> **Record excerpts**
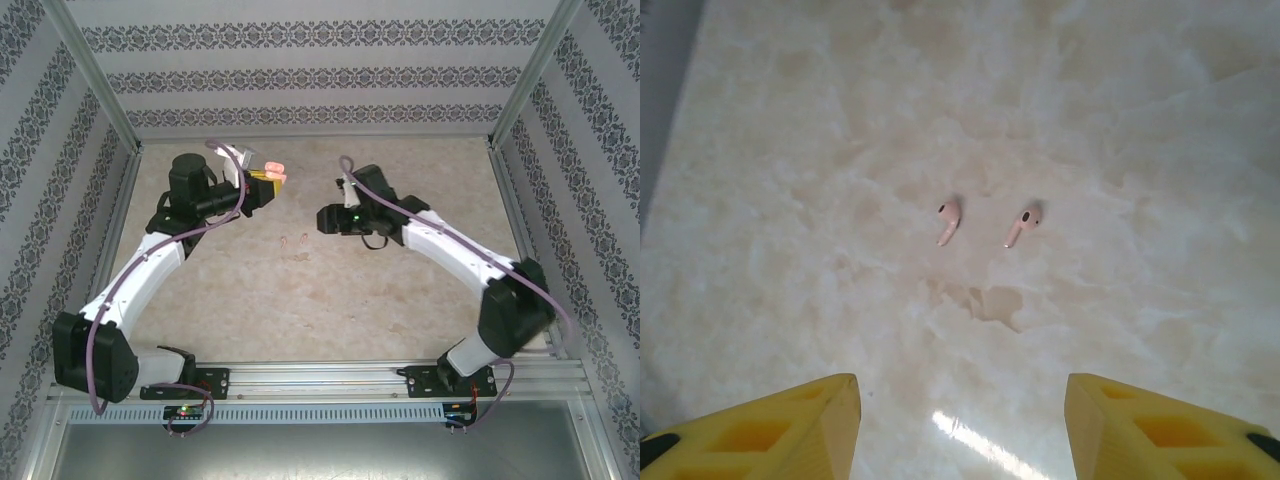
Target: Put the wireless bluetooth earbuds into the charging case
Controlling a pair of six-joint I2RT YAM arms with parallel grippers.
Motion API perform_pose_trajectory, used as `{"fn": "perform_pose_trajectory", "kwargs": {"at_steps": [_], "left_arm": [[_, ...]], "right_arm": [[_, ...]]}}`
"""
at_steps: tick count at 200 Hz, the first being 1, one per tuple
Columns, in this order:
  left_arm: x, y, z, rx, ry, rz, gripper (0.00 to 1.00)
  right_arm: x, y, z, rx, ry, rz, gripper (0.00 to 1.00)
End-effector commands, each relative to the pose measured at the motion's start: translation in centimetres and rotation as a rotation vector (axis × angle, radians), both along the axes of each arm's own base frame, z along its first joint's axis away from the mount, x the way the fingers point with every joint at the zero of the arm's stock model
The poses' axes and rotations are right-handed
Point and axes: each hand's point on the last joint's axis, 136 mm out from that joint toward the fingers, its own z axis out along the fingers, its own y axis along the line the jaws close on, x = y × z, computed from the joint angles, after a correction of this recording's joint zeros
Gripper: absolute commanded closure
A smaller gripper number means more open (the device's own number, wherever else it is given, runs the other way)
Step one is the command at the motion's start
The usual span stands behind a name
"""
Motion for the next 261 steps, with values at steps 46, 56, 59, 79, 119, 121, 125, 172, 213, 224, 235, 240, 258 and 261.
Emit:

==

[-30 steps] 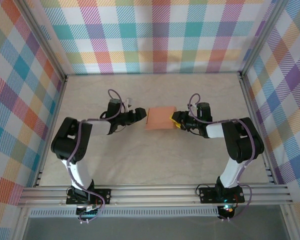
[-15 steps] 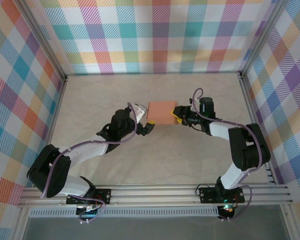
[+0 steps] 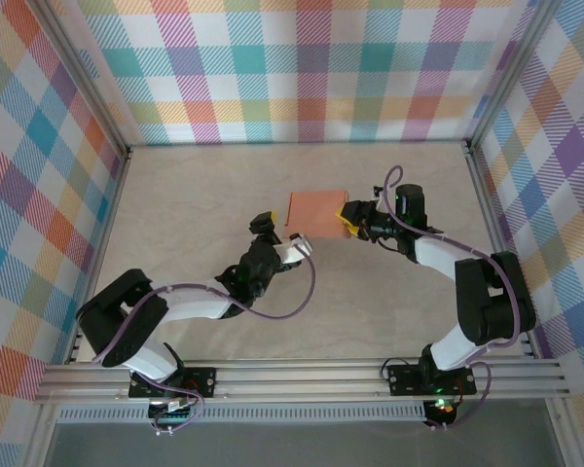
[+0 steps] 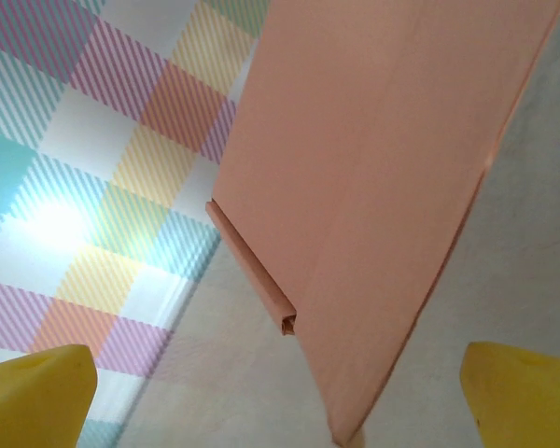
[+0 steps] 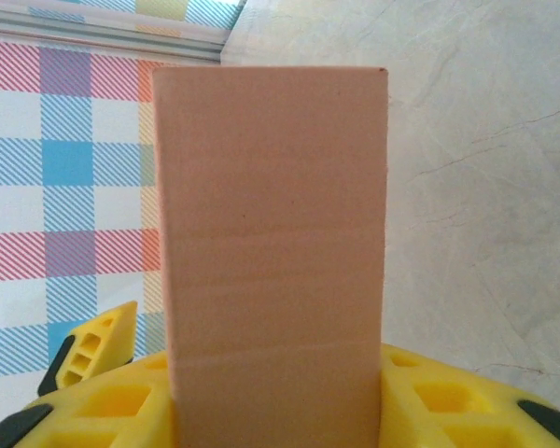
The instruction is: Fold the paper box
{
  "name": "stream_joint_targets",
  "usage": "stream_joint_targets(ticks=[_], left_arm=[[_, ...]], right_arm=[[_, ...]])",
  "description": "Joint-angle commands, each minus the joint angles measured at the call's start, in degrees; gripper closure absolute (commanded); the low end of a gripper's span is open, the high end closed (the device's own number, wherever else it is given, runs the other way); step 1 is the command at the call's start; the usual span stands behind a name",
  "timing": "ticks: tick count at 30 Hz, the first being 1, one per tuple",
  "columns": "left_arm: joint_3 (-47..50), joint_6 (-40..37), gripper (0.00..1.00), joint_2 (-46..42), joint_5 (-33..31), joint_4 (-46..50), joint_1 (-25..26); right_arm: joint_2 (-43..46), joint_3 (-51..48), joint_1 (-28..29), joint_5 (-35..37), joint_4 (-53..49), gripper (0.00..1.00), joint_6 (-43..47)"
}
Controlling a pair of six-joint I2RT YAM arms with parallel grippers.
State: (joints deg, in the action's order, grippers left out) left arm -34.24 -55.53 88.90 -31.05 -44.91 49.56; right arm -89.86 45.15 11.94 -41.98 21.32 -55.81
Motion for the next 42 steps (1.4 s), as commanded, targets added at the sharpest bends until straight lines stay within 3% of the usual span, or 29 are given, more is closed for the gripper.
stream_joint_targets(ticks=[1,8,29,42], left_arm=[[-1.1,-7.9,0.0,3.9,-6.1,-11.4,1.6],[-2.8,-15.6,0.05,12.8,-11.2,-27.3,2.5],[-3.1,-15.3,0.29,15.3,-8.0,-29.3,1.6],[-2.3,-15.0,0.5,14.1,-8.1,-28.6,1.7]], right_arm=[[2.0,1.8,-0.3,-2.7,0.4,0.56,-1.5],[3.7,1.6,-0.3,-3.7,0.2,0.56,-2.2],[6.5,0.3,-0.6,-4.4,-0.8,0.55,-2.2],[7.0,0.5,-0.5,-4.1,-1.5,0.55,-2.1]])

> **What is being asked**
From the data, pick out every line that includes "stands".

> **Answer below**
The usual span stands behind a name
  "description": "Joint-angle commands, each minus the joint angles measured at the call's start, in degrees; gripper closure absolute (commanded); the low end of a gripper's span is open, the high end closed (the device's own number, wherever else it is given, runs the other way); step 1 is the command at the call's start; the usual span stands behind a name",

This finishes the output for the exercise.